Hintergrund seien „Unsicherheiten über die sanktionsrechtliche Behandlung“ der Unternehmen, wie das Wirtschaftsministerium im Eintrag zu dem Vorgang im Bundesanzeiger schreibt. Zudem wanderten Mitarbeiter ab. „Es ist in der gegenwärtigen Situation zu erwarten, dass zentrale Unternehmensbereiche nicht mehr besetzt werden können“, schreibt das Ministerium.

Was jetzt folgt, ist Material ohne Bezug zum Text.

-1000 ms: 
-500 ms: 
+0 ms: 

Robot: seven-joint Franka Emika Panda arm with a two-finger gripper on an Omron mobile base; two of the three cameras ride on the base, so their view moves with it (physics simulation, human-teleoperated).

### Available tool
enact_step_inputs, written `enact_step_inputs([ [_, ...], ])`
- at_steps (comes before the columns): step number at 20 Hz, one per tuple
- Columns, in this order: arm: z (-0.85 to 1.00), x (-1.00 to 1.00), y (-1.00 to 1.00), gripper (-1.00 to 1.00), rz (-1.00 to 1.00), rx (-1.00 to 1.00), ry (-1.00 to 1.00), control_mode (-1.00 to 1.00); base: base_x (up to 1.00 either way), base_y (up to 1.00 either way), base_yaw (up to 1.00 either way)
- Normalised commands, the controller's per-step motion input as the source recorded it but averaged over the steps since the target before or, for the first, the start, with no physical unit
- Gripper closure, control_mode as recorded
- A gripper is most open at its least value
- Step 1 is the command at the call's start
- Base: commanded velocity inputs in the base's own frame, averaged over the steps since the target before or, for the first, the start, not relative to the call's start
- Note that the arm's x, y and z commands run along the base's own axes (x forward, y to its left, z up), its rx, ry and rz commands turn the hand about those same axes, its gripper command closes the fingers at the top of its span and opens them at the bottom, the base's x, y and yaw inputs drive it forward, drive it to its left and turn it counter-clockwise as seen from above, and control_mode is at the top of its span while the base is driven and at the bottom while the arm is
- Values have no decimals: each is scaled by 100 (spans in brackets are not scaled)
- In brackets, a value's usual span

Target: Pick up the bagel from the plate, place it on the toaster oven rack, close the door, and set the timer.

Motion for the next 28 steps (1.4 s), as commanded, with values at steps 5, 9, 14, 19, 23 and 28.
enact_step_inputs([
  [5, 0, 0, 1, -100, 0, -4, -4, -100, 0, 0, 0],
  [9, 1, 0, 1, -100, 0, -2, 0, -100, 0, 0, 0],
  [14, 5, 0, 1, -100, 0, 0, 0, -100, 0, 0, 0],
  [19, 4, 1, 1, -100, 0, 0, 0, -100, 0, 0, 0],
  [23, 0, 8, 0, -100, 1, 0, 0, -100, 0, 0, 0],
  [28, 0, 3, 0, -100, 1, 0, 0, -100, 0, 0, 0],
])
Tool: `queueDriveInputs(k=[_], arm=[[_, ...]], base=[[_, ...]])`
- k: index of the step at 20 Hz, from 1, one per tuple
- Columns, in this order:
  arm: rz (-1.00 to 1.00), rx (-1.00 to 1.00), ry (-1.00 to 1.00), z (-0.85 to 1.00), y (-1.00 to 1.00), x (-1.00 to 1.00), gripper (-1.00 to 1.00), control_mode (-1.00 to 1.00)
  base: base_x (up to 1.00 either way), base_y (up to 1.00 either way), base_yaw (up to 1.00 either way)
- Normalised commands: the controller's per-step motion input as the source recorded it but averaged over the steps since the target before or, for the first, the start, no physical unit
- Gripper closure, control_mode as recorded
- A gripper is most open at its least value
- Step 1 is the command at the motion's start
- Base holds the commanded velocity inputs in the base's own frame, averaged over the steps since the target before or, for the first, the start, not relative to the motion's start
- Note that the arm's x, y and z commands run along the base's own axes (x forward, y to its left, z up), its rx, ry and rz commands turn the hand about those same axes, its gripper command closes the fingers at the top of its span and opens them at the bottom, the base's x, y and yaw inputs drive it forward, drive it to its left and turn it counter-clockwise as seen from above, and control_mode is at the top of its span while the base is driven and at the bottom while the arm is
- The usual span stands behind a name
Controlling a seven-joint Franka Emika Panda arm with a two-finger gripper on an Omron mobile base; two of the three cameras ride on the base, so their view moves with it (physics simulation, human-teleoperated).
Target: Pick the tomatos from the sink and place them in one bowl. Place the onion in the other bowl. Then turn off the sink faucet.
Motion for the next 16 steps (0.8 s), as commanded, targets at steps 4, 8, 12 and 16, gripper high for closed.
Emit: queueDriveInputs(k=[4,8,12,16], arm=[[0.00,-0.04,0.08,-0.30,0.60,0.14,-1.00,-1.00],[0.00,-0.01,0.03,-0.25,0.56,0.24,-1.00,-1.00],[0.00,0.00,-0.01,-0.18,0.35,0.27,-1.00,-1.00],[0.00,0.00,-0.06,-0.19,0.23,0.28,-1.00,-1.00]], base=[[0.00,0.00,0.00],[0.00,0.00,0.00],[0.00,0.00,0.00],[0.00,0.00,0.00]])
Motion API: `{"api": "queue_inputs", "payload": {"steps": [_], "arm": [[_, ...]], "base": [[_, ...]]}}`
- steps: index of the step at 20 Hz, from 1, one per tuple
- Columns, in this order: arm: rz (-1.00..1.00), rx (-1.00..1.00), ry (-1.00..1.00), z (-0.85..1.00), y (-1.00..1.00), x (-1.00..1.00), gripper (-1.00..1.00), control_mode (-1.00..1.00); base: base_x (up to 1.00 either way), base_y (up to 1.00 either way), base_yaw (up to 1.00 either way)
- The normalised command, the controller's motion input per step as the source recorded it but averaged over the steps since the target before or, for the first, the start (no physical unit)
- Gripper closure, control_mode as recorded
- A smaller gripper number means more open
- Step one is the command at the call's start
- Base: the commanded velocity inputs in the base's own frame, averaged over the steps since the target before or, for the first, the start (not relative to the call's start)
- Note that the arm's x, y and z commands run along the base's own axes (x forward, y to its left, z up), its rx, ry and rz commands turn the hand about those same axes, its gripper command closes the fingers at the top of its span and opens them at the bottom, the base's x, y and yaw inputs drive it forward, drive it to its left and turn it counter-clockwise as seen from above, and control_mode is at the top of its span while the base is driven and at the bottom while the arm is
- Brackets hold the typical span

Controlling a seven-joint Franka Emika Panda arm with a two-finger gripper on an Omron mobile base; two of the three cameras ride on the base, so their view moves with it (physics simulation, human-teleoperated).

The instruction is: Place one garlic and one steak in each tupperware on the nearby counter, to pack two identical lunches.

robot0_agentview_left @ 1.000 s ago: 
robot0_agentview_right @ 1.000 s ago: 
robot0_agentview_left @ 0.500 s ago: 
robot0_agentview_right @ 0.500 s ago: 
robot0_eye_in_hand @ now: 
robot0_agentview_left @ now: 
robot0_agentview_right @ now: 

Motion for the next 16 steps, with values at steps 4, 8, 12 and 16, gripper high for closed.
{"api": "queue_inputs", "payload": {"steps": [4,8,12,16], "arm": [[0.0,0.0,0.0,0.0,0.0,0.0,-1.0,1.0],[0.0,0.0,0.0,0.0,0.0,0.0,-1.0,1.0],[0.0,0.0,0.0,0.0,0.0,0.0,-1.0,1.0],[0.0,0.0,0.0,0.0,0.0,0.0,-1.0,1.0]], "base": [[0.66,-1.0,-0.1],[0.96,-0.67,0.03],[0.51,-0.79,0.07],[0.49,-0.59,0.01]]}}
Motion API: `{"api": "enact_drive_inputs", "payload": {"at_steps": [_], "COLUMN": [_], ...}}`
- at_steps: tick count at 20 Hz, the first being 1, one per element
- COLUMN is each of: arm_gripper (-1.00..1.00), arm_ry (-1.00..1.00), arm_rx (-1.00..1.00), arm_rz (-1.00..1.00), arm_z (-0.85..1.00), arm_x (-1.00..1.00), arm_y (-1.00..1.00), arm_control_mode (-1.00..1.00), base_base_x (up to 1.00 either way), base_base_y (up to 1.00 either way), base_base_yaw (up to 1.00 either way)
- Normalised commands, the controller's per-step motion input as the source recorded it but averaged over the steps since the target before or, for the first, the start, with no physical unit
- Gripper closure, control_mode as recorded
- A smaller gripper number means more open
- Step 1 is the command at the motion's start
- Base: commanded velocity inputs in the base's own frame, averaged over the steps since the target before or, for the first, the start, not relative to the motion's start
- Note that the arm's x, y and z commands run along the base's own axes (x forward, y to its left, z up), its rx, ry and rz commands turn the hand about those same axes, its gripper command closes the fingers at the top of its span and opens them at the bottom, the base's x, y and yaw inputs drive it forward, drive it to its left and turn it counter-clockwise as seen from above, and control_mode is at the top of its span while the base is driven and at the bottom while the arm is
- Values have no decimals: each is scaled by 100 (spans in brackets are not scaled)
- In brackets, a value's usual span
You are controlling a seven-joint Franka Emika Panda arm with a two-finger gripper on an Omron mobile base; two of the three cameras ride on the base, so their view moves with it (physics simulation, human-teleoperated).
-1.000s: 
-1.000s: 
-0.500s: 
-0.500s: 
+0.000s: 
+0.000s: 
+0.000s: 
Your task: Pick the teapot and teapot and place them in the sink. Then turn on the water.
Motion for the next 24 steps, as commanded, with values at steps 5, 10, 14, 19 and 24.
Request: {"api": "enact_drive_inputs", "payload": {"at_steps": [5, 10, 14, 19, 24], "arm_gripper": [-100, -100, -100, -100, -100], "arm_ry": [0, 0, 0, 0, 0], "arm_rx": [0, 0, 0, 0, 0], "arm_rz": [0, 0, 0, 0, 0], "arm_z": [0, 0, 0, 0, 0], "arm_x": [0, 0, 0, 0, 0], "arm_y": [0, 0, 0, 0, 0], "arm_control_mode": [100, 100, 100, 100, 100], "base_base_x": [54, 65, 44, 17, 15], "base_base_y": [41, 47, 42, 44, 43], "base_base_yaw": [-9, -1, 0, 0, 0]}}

Auch in der Bayernoil-Raffinerie bei Ingolstadt wurde die Zusammenarbeit mit Dienstleistern laut Wirtschaftsministeriums zuletzt schwierig. Rosneft Deutschland habe zudem nicht die vereinbarten Mengen an Rohöl geliefert. „Die angespannte Versorgungslage mit Mineralölprodukten im süddeutschen Raum wird dadurch verschärft.“

Rechtliche Grundlage der Treuhandverwaltung ist eine Regelung im Energiesicherungsgesetz. Demnach ist dieser Schritt möglich, wenn das Unternehmen andernfalls seine dem Gemeinwesen dienenden Aufgaben nicht erfüllen kann und eine Beeinträchtigung der Versorgungssicherheit droht. Gegen die Entscheidung kann binnen eines Monats Klage erhoben werden.